Re: [HACKERS] Problems with >2GB tables on Linux 2.0

From: Peter T Mount <peter(at)retep(dot)org(dot)uk>
To: Tom Lane <tgl(at)sss(dot)pgh(dot)pa(dot)us>
Cc: Bruce Momjian <maillist(at)candle(dot)pha(dot)pa(dot)us>, pgsql-hackers(at)postgresql(dot)org
Subject: Re: [HACKERS] Problems with >2GB tables on Linux 2.0
Date: 1999-02-08 20:25:17
Message-ID: Pine.LNX.4.04.9902081937150.19320-100000@maidast.retep.org.uk
Views: Raw Message | Whole Thread | Download mbox | Resend email
Thread:
Lists: pgsql-hackers

On Mon, 8 Feb 1999, Tom Lane wrote:

> Bruce Momjian <maillist(at)candle(dot)pha(dot)pa(dot)us> writes:
> >> However, I'm using John's suggestion of reducing the file size a lot more,
> >> to ensure we don't hit any math errors, etc. So the max file size is about
> >> 1.6Gb.
>
> > I can imagine people finding that strange. It it really needed. Is
> > there some math that could overflow with a larger value?
>
> Well, that's the question all right --- are you sure that there's not?
> I think "max - 1 blocks" is pushing it, since code that computes
> something like "the byte offset of the block after next" would fail.
> Even if there isn't any such code today, it seems possible that there
> might be someday.
>
> I'd be comfortable with 2 billion (2000000000) bytes as the filesize
> limit, or Andreas' proposal of 1Gb.

I'm starting to like Andreas' proposal as the new default.

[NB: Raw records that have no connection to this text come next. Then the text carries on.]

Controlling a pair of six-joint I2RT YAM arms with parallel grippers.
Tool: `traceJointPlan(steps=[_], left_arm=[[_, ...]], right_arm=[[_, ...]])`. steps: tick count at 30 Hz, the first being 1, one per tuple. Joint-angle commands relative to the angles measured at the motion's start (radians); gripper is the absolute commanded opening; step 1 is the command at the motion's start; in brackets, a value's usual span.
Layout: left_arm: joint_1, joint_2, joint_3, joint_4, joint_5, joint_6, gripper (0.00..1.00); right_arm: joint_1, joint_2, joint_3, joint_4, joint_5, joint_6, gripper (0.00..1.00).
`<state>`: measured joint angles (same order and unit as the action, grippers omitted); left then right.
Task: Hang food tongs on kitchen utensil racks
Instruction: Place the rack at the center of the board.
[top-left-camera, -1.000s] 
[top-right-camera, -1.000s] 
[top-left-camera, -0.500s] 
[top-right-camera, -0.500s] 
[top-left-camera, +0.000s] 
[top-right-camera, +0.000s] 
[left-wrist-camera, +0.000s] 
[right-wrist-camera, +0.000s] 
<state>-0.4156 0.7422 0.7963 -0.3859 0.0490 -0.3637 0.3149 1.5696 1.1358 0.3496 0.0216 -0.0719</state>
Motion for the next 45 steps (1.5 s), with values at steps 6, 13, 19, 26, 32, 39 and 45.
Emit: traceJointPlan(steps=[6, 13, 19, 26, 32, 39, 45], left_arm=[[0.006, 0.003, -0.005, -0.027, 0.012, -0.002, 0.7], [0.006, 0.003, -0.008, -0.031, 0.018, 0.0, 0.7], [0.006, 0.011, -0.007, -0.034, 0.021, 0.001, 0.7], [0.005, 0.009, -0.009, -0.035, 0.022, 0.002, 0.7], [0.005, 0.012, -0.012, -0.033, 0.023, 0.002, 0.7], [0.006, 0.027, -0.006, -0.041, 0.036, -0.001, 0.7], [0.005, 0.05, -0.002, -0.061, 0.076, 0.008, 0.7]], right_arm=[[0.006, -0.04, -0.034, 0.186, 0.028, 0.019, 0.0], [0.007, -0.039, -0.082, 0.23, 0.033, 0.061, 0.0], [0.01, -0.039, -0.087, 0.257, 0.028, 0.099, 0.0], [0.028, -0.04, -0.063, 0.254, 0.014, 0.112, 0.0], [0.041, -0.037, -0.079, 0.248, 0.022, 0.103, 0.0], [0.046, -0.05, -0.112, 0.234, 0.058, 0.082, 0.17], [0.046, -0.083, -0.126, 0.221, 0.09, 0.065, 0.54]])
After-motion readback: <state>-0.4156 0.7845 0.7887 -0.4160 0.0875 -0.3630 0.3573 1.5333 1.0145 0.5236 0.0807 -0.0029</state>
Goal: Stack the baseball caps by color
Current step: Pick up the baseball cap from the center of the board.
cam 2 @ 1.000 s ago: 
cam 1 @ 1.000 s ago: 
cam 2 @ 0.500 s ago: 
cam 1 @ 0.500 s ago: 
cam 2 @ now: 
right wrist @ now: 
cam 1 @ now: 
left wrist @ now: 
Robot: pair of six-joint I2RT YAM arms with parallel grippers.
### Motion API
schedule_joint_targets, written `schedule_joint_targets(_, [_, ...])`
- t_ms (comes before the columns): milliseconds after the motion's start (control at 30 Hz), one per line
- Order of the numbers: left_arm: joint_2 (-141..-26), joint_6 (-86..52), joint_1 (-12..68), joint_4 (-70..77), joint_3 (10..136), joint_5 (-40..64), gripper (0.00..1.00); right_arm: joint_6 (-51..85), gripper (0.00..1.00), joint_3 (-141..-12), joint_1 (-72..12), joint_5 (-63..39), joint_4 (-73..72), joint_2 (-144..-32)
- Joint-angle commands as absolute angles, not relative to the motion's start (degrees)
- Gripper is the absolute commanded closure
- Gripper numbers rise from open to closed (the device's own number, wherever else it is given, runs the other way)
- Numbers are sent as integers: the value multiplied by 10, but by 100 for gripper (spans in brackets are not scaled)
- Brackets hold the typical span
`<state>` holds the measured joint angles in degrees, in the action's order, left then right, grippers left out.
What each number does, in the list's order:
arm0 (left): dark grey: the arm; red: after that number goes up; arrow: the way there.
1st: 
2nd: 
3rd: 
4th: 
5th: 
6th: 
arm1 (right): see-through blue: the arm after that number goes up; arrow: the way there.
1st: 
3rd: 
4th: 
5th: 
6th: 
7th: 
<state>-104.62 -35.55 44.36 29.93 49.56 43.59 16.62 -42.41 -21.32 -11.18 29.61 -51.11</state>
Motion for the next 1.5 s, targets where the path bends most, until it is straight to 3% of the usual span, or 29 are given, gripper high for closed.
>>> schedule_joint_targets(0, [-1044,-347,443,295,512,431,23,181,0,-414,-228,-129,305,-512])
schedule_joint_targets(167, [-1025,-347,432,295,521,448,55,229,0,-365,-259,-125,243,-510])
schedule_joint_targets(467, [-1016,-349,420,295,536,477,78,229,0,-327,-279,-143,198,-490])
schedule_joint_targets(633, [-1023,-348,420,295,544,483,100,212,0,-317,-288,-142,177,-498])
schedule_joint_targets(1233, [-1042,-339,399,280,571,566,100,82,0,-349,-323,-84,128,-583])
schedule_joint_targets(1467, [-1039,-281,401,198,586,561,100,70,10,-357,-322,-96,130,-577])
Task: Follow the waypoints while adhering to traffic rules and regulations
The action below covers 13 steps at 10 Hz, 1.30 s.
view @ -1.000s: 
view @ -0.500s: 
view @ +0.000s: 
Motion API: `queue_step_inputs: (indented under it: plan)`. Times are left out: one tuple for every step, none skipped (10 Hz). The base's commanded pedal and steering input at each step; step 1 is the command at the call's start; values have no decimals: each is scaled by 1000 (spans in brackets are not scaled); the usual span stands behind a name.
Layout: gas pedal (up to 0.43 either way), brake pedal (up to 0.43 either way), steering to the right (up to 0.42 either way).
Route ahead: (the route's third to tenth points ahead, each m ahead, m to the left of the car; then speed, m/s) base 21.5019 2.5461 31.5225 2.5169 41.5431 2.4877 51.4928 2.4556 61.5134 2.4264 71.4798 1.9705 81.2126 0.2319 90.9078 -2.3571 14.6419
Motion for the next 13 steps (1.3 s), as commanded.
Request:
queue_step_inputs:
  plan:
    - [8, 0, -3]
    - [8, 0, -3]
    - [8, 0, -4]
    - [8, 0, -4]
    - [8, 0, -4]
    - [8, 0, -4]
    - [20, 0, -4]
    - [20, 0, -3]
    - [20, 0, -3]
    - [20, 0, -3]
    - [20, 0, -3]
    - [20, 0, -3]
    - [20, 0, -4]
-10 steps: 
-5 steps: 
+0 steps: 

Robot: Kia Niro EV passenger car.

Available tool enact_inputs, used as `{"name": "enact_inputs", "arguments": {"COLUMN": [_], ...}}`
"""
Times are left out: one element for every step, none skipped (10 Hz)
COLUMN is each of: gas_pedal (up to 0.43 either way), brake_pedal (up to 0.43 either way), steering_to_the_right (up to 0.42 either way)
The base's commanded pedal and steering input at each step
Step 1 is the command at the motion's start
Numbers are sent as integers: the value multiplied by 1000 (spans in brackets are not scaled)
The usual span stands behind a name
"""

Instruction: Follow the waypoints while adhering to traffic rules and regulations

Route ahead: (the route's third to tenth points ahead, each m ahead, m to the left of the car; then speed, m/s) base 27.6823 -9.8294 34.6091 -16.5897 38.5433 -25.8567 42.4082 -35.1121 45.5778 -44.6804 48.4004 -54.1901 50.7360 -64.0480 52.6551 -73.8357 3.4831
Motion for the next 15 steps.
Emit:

> I also like the proposals to allow the filesize limit to be configured
> even lower to ease splitting huge tables across filesystems.
>
> To make that work easily, we really should adopt a layout where the data
> files don't all go in the same directory. Perhaps the simplest is:
>
> * First or only segment of a table goes in top-level data directory,
> same as now.
>
> * First extension segment is .../data/1/tablename.1, second is
> .../data/2/tablename.2, etc. (Using numbers for the subdirectory
> names prevents name conflict with ordinary tables.)

How about dropping the suffix, so you would have:

.../data/2/tablename

Doing that doesn't mean having to increase the filename buffer size, just
the format and arg order (from %s.%d to %d/%s).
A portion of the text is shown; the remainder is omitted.